Yes, this was something I was also thinking about. At the moment I made
this manually. I analyzed the tables and put ip addresses with lots of
entries in the tables in client_ip_whitelist.local.

Here ist the output of the different select-statements I use:

select host_ip,count(*) as cnt from domain_awl group by host_ip order by
cnt desc limit 10;

+----------------+-----+
| host_ip        | cnt |
+----------------+-----+
| 141.40.103.103 |  90 |
| 132.230.2.211  |  69 |
| 130.60.68.105  |  60 |
| 194.95.177.104 |  54 |
| 194.95.177.121 |  53 |
| 130.60.68.106  |  52 |
| 153.96.1.62    |  52 |
| 141.48.3.8     |  51 |
| 195.200.32.20  |  50 |
| 62.153.78.100  |  47 |
+----------------+-----+

select substring_index(host_ip, '.', 3),count(*) as cnt from domain_awl
group by substring_index(host_ip, '.', 3) order by cnt desc limit 10;

+----------------------------------+-----+
| substring_index(host_ip, '.', 3) | cnt |
+----------------------------------+-----+
| 80.237.130                       | 196 |
| 193.125.235                      | 130 |
| 217.115.142                      | 128 |
| 193.109.255                      | 113 |
| 130.60.68                        | 112 |
| 194.95.177                       | 107 |
| 81.209.184                       | 102 |
| 195.200.32                       |  94 |
| 81.209.148                       |  91 |
| 141.40.103                       |  90 |
+----------------------------------+-----+

select count(*) from domain_awl;
+----------+
| count(*) |
+----------+
|    51800 |
+----------+

select host_ip,count(*) as cnt from from_awl group by host_ip order by cnt
desc limit 10;

+-----------------+------+
| host_ip         | cnt  |
+-----------------+------+
| 141.40.103.103  | 8189 |
| 62.216.178.196  | 2010 |
| 80.237.203.120  | 1651 |
| 217.115.139.21  | 1528 |
| 146.82.138.7    | 1126 |
| 80.80.20.42     | 1091 |
| 132.229.231.52  | 1080 |
| 217.172.173.165 | 1063 |
| 192.108.115.12  | 1054 |
| 194.208.88.1    |  984 |
+-----------------+------+

select substring_index(host_ip, '.', 3),count(*) as cnt from from_awl
group by substring_index(host_ip, '.', 3) order by cnt desc limit 10;
+----------------------------------+------+
| substring_index(host_ip, '.', 3) | cnt  |
+----------------------------------+------+
| 141.40.103                       | 8190 |
| 72.5.1                           | 4684 |
| 64.125.87                        | 2018 |
| 62.216.178                       | 2015 |
| 208.184.55                       | 1825 |
| 80.237.203                       | 1669 |
| 206.190.36                       | 1628 |
| 217.115.139                      | 1534 |
| 216.155.197                      | 1380 |
| 140.98.193                       | 1349 |
+----------------------------------+------+

select count(*) from from_awl;
+----------+
| count(*) |
+----------+
|   353241 |
+----------+

As you can see, I have already optimized my domain_awl pretty good.

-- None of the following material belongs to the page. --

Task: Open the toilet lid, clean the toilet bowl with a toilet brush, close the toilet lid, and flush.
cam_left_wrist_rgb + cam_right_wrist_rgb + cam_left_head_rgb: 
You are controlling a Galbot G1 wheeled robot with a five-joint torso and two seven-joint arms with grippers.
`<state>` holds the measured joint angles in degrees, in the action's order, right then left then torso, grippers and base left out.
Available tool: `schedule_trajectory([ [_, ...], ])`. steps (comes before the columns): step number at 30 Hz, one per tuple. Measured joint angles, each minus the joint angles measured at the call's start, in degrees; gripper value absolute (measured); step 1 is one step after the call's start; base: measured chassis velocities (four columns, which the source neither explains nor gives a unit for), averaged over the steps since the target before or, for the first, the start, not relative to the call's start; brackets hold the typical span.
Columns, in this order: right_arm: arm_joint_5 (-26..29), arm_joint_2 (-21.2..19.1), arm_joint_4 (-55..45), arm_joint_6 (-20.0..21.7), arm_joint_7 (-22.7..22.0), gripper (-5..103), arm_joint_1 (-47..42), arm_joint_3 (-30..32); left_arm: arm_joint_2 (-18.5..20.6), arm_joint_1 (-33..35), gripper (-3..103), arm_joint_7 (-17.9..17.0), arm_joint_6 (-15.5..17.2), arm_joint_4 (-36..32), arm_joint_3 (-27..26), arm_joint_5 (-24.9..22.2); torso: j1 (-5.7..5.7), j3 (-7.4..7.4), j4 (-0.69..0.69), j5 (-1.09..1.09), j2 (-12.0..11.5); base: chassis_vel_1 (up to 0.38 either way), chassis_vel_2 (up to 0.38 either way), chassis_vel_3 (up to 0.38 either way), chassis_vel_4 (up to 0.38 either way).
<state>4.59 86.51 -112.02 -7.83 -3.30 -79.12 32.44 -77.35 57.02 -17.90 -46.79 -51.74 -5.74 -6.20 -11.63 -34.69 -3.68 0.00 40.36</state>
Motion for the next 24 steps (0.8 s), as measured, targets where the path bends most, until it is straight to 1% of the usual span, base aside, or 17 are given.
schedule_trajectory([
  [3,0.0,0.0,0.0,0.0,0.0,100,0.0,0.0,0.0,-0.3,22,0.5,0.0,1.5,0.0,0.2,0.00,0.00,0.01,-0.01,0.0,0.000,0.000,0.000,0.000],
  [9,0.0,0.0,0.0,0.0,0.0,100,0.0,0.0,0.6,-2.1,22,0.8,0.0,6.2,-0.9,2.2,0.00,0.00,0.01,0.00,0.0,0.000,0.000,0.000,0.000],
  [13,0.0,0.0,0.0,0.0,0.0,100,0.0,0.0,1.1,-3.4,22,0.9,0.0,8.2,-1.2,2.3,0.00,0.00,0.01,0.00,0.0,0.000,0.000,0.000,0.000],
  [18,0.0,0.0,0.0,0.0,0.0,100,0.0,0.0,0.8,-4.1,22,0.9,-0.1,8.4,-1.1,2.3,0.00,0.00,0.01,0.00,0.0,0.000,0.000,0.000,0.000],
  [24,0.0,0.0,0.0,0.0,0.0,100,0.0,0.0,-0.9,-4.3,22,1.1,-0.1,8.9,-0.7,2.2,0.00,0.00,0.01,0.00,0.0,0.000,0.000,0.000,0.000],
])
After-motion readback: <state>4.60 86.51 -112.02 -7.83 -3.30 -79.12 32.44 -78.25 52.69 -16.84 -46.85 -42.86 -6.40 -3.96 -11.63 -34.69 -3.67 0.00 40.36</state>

The
only candidate to whitelist is 141.40.103.103, one MTA of a local
mailcluster, the otherone I already whitelisted. Interesting is the line

| 141.40.103.103  | 8189 |

When I analyzed the from_awl, I found several such ip addresses with
extreme high numbers of entries. Going through the logs, I finally found
out, why this was the case. The reason is forwarding. In the above case
there were just 2 people which forwarded their email to mailbox on our
system. All these entries have originators thought up by spammers, which
most of the time do not exist.

This brings me to my next wish :-) I need a forward_awl. And therefore
this is another reason to have the connect_awl, otherwise I have to
populate the forward_awl manually (actually, I have already written a
little script to extract these entries out of the log file). Again
aggregation would be done to fill the table, but this time on originator,
whereas for the from_awl aggreating on recipient would be used.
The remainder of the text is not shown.